As for Ali’s anti-war protest …

muhammad-ali-refuses-army-induction

So much has been written and spoken for nearly 50 years about the time Muhammad Ali refused induction into the armed forces, I hesitate to mention anything about it here.

Awww, but I will anyway.

The Champ’s death Friday saddens me beyond measure. I’ll be grieving for a long time.

I do want to set the record straight, though, on what I believe has been a mischaracterization of Ali’s refusal to be drafted.

It’s been reported that he did so in 1967 out of conscience. He had converted just three years earlier to Islam. He told the Houston draft board he couldn’t serve in the armed forces because of religious conviction, that he couldn’t carry out orders to kill other human beings.

I get that.

What has not been discussed in all the commentary about Ali’s death, though, is that he could have filed as a conscientious objector and still served in the armed forces — in a non-combat role.
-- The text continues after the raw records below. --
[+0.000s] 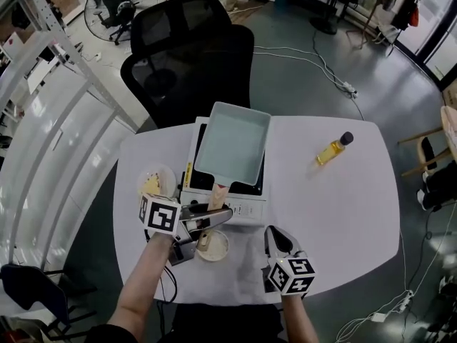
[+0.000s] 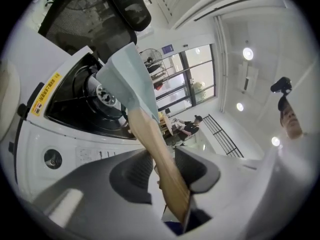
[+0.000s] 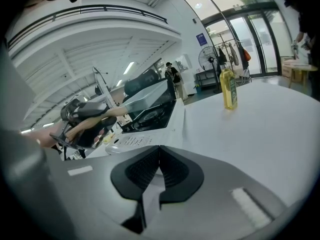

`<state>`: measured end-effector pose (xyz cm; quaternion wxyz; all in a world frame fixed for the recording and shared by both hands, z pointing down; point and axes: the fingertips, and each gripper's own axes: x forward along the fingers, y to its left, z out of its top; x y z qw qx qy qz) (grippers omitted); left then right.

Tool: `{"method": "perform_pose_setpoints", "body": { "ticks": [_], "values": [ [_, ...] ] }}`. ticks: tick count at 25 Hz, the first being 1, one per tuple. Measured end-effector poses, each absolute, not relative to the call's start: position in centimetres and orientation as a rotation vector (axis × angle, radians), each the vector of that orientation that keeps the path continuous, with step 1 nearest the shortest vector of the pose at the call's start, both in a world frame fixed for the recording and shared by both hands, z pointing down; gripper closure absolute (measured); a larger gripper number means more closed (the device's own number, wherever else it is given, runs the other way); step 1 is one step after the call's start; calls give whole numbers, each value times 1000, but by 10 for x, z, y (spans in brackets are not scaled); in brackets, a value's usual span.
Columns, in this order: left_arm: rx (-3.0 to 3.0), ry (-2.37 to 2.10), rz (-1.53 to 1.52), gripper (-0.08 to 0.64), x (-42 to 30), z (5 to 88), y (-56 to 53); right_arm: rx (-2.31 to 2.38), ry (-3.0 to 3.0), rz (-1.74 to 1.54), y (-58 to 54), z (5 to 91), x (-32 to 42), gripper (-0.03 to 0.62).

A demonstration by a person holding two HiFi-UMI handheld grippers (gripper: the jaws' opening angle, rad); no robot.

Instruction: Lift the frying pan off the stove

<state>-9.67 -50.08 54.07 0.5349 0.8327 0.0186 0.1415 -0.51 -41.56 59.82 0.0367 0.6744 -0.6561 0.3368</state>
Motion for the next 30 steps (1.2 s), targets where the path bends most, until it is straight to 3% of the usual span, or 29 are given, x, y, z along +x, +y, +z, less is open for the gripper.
{"method": "perform_pose_setpoints", "body": {
  "ticks": [30],
  "values": [
    [2006, -127, 156, 468, -178, 492, -418, 2061, -2117, 806, -352, 539, -27, 586]
  ]
}}
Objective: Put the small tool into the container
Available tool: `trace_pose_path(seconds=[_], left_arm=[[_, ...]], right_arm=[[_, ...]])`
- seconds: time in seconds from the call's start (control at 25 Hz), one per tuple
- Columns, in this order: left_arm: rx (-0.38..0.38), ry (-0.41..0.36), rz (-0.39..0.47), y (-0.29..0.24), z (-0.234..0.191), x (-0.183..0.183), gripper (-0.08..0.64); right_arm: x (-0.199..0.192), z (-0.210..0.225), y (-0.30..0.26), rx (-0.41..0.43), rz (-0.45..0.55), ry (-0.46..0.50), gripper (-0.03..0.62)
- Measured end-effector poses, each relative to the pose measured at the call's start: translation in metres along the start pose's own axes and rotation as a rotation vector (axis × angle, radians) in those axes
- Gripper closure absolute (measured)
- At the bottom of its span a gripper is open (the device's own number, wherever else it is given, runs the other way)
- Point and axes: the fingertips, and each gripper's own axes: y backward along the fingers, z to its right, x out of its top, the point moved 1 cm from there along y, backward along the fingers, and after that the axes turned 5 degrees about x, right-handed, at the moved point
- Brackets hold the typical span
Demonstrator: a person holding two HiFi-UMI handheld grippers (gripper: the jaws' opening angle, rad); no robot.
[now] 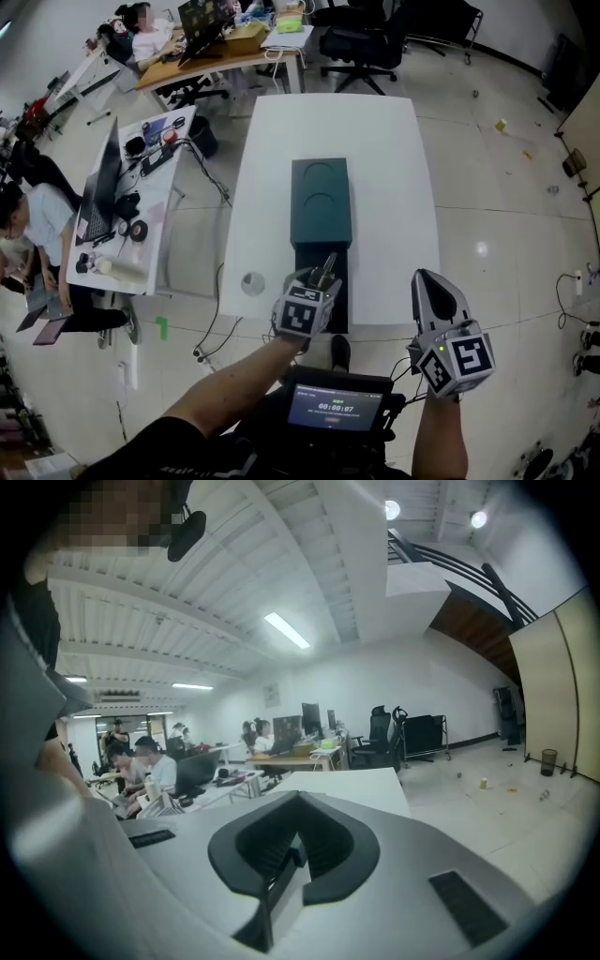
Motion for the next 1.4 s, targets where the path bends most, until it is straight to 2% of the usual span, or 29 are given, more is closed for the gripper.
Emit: trace_pose_path(seconds=[0.2, 0.68, 0.8, 1.0, 1.12, 1.24, 1.4], left_arm=[[0.008, 0.035, -0.027, -0.016, 0.004, -0.001, 0.284], [-0.021, 0.273, 0.002, -0.024, 0.002, 0.001, 0.279], [-0.01, 0.262, -0.03, -0.019, 0.001, -0.002, 0.273], [0.062, 0.231, -0.061, -0.011, -0.004, -0.01, 0.265], [0.074, 0.24, -0.084, -0.006, -0.006, -0.016, 0.212], [0.092, 0.242, -0.091, -0.001, -0.01, -0.019, 0.212], [0.167, 0.182, -0.073, 0.01, -0.023, -0.018, 0.213]], right_arm=[[-0.004, 0.012, -0.003, 0.006, -0.011, -0.002, 0.589], [-0.006, 0.028, -0.011, 0.039, -0.013, -0.015, 0.589], [-0.003, 0.027, -0.013, 0.048, -0.015, -0.013, 0.589], [0.001, 0.021, -0.015, 0.074, -0.005, -0.011, 0.589], [0.006, 0.017, -0.013, 0.084, 0.001, -0.005, 0.589], [0.009, 0.015, -0.011, 0.085, 0.006, -0.007, 0.589], [0.009, 0.01, -0.009, 0.091, 0.013, -0.008, 0.589]])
No Pentagon bureaucrat in his or her right mind ever would send the reigning heavyweight boxing champion of the world — especially someone such as Muhammad Ali, for crying out loud! — to any training center to be schooled in the combat arms: infantry, armor or artillery.

I served in a basic training company in Fort Lewis, Wash., with a young man who was a conscientious objector. When we completed our boot camp training in October 1968, he got orders for artillery school in Fort Sill, Okla. He hit the ceiling. The last time I saw him before I departed for aircraft maintenance school in Fort Eustis, Va., he was marching into the orderly room to file a protest over the orders he received. I hope he got them changed.

Muhammad Ali would have been given a special assignment, much as Joe Louis received when that former heavyweight champion saw duty during World War II. The Army was full of clerical jobs or other rear-echelon assignments that would have kept Ali far from harm’s way.

Now, having said that, I do not know what was in Muhammad Ali’s heart when he said “no” to being inducted. It well might have been a broader statement against the Vietnam War, that under no circumstances could he don a military uniform while the nation was engaged in all-out war in Southeast Asia.

If that were the case, well, I respect that, too.